Abor - History and Cultural Relations



The Abors immigrated to their Indian homeland from the north crossing the Himalayas into the Assam Valley. Eventually they retreated into the highland regions that they Currently occupy. The cause of this migration is unknown, although natural causes and political upheaval have been suggested as possible catalysts. It is also not known whether they migrated as a solid body at a single point in history, or in smaller subgroups over a period of several hundred years. Between 1847 and 1862, the British government tried unsuccessfully to conquer all of Abor territory. Following the failure of several military endeavors, a treaty was reached that guaranteed limited British hegemony and uninhibited trade and communication on the frontier. In spite of occasional treaty violations, an uneasy peace was maintained. After the final British military action against the Abor (in response to the murder of the assistant political officer and a companion) in 1912, the hills north of Assam were divided into western, central, and eastern sections for administrative purposes.
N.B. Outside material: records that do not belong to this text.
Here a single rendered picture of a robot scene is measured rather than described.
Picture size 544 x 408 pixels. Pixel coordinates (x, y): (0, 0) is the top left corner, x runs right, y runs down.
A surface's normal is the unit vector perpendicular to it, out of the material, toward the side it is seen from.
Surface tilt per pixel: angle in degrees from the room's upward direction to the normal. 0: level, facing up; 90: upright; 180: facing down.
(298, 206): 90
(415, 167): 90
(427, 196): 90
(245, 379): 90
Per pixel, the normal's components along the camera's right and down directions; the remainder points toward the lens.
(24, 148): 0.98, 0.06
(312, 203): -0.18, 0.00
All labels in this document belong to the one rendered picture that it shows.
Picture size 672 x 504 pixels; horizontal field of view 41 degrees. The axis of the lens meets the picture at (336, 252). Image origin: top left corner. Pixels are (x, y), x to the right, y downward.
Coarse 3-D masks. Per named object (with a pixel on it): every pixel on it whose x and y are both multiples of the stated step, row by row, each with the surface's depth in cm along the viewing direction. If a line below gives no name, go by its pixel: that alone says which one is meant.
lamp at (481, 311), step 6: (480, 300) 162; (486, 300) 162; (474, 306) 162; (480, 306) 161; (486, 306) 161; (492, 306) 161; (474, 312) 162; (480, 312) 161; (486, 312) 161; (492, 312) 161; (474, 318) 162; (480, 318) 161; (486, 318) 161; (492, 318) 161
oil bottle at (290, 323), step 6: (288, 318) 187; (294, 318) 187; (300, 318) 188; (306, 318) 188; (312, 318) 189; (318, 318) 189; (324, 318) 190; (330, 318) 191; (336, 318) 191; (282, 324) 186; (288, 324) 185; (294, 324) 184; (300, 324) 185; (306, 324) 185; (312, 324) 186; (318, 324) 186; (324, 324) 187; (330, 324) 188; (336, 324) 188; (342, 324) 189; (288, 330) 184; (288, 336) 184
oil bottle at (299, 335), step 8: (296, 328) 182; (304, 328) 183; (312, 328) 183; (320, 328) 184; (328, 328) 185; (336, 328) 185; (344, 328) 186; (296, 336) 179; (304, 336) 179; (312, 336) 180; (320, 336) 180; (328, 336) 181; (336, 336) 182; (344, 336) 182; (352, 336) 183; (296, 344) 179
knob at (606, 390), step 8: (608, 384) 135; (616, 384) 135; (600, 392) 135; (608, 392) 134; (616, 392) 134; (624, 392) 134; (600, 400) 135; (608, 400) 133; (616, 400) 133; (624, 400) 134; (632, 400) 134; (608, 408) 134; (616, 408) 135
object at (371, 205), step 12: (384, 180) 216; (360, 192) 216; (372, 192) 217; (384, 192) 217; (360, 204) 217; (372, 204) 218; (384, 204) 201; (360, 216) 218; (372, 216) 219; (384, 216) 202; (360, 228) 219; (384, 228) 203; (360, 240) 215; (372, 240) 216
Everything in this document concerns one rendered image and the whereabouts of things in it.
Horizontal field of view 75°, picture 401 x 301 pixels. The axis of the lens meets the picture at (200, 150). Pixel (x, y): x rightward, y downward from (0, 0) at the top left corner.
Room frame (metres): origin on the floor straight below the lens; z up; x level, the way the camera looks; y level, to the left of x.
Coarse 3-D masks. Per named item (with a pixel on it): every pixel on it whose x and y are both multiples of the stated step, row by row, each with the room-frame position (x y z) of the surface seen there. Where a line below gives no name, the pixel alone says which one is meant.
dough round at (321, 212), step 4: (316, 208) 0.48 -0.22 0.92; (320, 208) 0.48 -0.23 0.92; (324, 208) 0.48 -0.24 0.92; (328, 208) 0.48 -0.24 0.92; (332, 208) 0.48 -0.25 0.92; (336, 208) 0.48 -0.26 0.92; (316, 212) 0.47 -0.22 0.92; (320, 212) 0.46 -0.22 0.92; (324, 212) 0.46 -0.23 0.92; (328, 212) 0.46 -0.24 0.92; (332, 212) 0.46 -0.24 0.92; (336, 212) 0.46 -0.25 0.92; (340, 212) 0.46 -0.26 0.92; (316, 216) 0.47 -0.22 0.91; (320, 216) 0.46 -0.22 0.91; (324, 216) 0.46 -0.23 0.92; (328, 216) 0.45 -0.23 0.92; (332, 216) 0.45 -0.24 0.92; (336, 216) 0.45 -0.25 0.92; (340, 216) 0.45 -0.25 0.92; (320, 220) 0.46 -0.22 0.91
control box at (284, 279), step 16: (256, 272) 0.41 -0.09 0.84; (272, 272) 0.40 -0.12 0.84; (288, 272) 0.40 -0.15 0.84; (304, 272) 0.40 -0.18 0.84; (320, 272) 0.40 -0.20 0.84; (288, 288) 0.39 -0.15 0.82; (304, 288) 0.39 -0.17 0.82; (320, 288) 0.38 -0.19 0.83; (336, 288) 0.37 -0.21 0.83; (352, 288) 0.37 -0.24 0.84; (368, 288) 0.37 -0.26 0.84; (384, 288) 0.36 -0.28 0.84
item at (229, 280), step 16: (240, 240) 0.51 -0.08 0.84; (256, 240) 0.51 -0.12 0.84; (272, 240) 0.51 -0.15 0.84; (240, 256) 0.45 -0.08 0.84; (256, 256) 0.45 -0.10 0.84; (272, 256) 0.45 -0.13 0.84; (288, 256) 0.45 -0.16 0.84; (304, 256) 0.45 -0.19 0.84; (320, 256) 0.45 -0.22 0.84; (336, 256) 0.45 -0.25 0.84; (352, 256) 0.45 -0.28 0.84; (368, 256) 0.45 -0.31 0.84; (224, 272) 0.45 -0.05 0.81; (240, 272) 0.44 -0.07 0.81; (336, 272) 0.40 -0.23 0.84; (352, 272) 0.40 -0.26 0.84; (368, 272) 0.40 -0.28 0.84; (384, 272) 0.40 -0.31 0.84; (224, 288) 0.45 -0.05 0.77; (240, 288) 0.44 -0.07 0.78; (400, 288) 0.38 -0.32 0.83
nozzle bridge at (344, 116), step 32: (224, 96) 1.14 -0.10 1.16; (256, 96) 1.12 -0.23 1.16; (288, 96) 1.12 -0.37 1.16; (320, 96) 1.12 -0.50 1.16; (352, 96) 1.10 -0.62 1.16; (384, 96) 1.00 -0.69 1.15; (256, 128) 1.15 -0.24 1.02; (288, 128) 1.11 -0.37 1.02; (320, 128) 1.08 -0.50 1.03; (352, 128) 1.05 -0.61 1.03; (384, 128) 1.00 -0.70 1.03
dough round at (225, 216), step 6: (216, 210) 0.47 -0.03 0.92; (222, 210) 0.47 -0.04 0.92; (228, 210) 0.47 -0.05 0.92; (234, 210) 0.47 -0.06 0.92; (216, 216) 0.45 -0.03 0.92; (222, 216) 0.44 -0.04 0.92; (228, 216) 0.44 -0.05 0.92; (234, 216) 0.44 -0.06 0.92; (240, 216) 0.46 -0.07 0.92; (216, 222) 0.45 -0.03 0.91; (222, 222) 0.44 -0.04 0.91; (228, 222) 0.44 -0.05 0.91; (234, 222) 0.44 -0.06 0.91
The last of these were collectively given the name of Sadiya Frontier Tract. In 1948, the Tirap Frontier Tract was divided into the Mishmi Hills District and the Abor Hills District. Finally, in 1954, the name of the Abor Hills District was changed to the Siang Frontier Division. Since this time, the Abor have undergone considerable acculturation, which has resulted in a number of changes in the nature of village life, the local economy, social structure, and political organization.